EXERCISE INSTRUCTIONS: All pictures must be left out as you transcribe the lines from the first line of the data to the line containing "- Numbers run", both included.

INPUT DATA:
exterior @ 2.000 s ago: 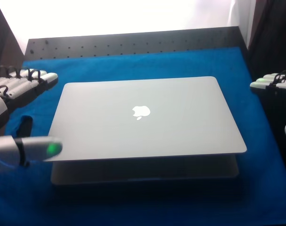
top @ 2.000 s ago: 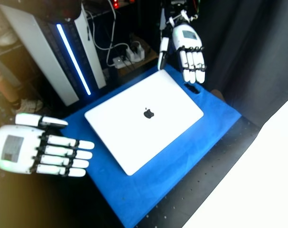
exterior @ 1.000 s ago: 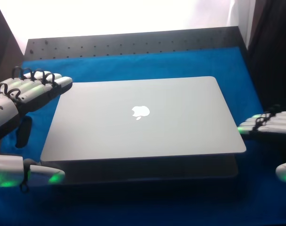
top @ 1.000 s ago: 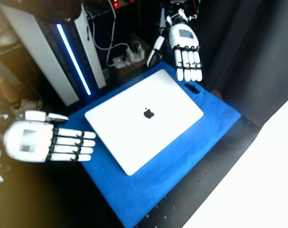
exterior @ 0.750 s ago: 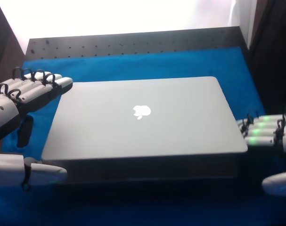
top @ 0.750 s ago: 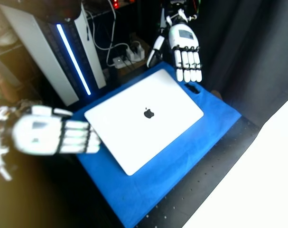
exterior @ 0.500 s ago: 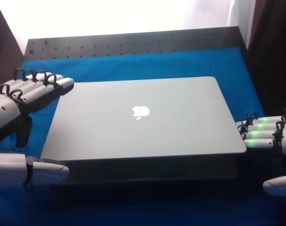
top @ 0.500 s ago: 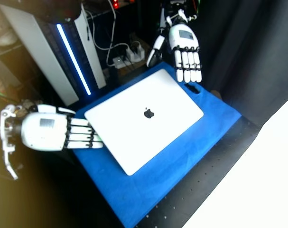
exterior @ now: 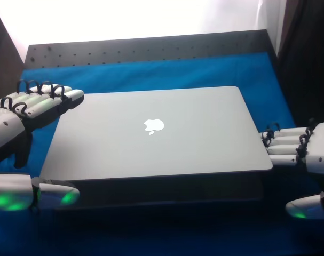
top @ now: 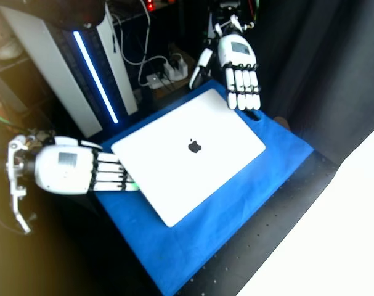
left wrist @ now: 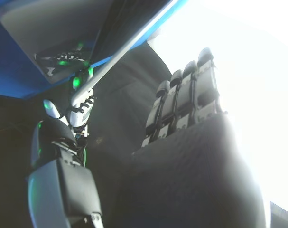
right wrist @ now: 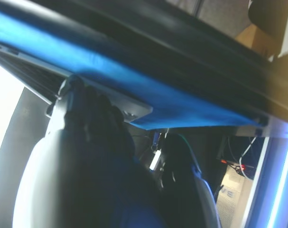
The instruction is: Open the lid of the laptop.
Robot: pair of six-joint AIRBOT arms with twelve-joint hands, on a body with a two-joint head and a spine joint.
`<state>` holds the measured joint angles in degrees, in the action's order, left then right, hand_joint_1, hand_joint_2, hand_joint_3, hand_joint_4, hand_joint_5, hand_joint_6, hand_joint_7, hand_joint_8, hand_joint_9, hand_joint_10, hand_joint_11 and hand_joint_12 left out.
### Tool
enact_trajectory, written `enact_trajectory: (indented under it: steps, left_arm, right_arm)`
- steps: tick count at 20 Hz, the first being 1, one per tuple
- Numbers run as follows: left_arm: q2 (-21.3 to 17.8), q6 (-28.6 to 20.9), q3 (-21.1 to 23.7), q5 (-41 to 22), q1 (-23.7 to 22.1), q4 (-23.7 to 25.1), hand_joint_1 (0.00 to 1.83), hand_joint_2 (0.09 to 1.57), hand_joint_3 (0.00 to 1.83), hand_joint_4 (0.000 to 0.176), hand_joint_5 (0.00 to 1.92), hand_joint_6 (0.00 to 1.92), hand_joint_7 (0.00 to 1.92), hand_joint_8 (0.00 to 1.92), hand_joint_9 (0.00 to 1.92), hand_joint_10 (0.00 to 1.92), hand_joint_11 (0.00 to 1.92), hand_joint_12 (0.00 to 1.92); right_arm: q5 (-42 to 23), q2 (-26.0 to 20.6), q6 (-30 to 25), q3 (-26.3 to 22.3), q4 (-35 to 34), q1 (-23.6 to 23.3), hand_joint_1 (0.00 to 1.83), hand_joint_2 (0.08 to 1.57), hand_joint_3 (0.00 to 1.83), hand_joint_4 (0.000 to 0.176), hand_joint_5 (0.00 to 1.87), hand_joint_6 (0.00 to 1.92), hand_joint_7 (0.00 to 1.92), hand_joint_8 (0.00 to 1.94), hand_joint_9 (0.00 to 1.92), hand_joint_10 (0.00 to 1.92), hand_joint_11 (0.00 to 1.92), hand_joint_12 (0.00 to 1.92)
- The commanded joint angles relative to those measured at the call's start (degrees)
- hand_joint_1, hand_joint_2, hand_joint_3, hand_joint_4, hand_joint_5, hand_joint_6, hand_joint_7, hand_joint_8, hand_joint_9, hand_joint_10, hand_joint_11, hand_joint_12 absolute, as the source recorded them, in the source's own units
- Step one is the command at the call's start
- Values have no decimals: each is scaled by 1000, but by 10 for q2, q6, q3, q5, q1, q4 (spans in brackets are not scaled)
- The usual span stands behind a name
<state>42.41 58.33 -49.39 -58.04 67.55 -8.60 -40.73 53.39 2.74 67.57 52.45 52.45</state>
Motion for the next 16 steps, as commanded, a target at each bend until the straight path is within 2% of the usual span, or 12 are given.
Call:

RESPONSE TO THE EXERCISE:
exterior @ 2.000 s ago: 
top @ 2.000 s ago: 
exterior @ 1.000 s ago: 
top @ 1.000 s ago: 
exterior @ 0.750 s ago: 
top @ 0.750 s ago: 
exterior @ 0.500 s ago: 
top @ 0.500 s ago: 
exterior @ now: 
top @ now: 
left wrist @ now: 
right wrist @ now: 
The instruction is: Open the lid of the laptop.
Robot: pair of six-joint AIRBOT arms with twelve-joint hands, on a body with a two-joint head and a spine joint.
`<state>` holds the measured joint angles in degrees, in the action's order, left then right, hand_joint_1, hand_joint_2, hand_joint_3, hand_joint_4, hand_joint_5, hand_joint_6, hand_joint_7, hand_joint_8, hand_joint_9, hand_joint_10, hand_joint_11 and hand_joint_12 left out.
### Tool
enact_trajectory, written `enact_trajectory: (indented under it: steps, left_arm, right_arm)`
- steps: tick count at 20 Hz, the first being 1, one per tuple
- Numbers run as follows: left_arm: q2 (-21.3 to 17.8), q6 (-28.6 to 20.9), q3 (-21.1 to 23.7), q5 (-41 to 22), q1 (-23.7 to 22.1), q4 (-23.7 to 25.1), hand_joint_1 (0.00 to 1.83), hand_joint_2 (0.09 to 1.57), hand_joint_3 (0.00 to 1.83), hand_joint_4 (0.000 to 0.176), hand_joint_5 (0.00 to 1.92), hand_joint_6 (0.00 to 1.92), hand_joint_7 (0.00 to 1.92), hand_joint_8 (0.00 to 1.92), hand_joint_9 (0.00 to 1.92), hand_joint_10 (0.00 to 1.92), hand_joint_11 (0.00 to 1.92), hand_joint_12 (0.00 to 1.92); right_arm: q5 (-42 to 23), q2 (-26.0 to 20.6), q6 (-30 to 25), q3 (-26.3 to 22.3), q4 (-35 to 34), q1 (-23.6 to 23.3), hand_joint_1 (0.00 to 1.83), hand_joint_2 (0.08 to 1.57), hand_joint_3 (0.00 to 1.83), hand_joint_4 (0.000 to 0.176), hand_joint_5 (0.00 to 1.87), hand_joint_6 (0.00 to 1.92), hand_joint_7 (0.00 to 1.92), hand_joint_8 (0.00 to 1.94), hand_joint_9 (0.00 to 1.92), hand_joint_10 (0.00 to 1.92), hand_joint_11 (0.00 to 1.92), hand_joint_12 (0.00 to 1.92)

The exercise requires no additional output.